• _INFORMATION SHOWN_
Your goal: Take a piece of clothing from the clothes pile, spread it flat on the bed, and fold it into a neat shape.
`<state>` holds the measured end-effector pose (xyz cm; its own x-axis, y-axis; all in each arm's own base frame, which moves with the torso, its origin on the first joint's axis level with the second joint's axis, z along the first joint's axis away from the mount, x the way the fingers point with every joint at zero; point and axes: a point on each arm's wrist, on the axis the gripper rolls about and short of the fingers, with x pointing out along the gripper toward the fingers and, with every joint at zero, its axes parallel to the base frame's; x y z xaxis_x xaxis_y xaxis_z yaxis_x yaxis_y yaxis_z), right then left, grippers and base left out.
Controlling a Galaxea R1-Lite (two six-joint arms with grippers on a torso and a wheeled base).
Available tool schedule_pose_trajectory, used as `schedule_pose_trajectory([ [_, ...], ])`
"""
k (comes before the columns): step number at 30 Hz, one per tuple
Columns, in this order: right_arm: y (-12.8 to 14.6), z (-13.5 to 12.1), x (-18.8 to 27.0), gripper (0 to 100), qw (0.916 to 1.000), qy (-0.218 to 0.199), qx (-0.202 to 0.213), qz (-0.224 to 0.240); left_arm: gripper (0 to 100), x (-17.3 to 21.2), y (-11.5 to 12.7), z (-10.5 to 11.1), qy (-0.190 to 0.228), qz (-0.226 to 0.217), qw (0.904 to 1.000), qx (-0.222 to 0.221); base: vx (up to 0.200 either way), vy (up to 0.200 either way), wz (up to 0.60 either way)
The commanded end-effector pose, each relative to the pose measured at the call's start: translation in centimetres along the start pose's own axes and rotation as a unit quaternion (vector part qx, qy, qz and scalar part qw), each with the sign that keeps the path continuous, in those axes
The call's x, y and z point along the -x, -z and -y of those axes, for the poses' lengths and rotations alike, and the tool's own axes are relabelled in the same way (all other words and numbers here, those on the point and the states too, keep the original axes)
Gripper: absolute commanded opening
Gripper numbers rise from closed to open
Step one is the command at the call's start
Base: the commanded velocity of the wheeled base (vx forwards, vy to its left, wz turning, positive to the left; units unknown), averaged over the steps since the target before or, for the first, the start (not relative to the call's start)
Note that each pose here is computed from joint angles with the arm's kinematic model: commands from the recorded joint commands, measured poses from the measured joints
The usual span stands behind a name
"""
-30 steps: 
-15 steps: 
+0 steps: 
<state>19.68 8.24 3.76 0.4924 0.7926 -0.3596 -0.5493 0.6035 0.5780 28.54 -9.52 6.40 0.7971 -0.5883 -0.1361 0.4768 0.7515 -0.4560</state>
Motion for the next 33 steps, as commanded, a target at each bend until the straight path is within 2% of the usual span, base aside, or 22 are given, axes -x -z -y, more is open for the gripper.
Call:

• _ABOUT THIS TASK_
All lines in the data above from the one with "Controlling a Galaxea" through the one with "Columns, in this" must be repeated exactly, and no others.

• _RESPONSE TO THE EXERCISE_
Controlling a Galaxea R1-Lite (two six-joint arms with grippers on a torso and a wheeled base).
Available tool schedule_pose_trajectory, used as `schedule_pose_trajectory([ [_, ...], ])`
"""
k (comes before the columns): step number at 30 Hz, one per tuple
Columns, in this order: right_arm: y (-12.8 to 14.6), z (-13.5 to 12.1), x (-18.8 to 27.0), gripper (0 to 100), qw (0.916 to 1.000), qy (-0.218 to 0.199), qx (-0.202 to 0.213), qz (-0.224 to 0.240); left_arm: gripper (0 to 100), x (-17.3 to 21.2), y (-11.5 to 12.7), z (-10.5 to 11.1), qy (-0.190 to 0.228), qz (-0.226 to 0.217), qw (0.904 to 1.000), qx (-0.222 to 0.221); base: vx (up to 0.200 either way), vy (up to 0.200 either way), wz (up to 0.60 either way)

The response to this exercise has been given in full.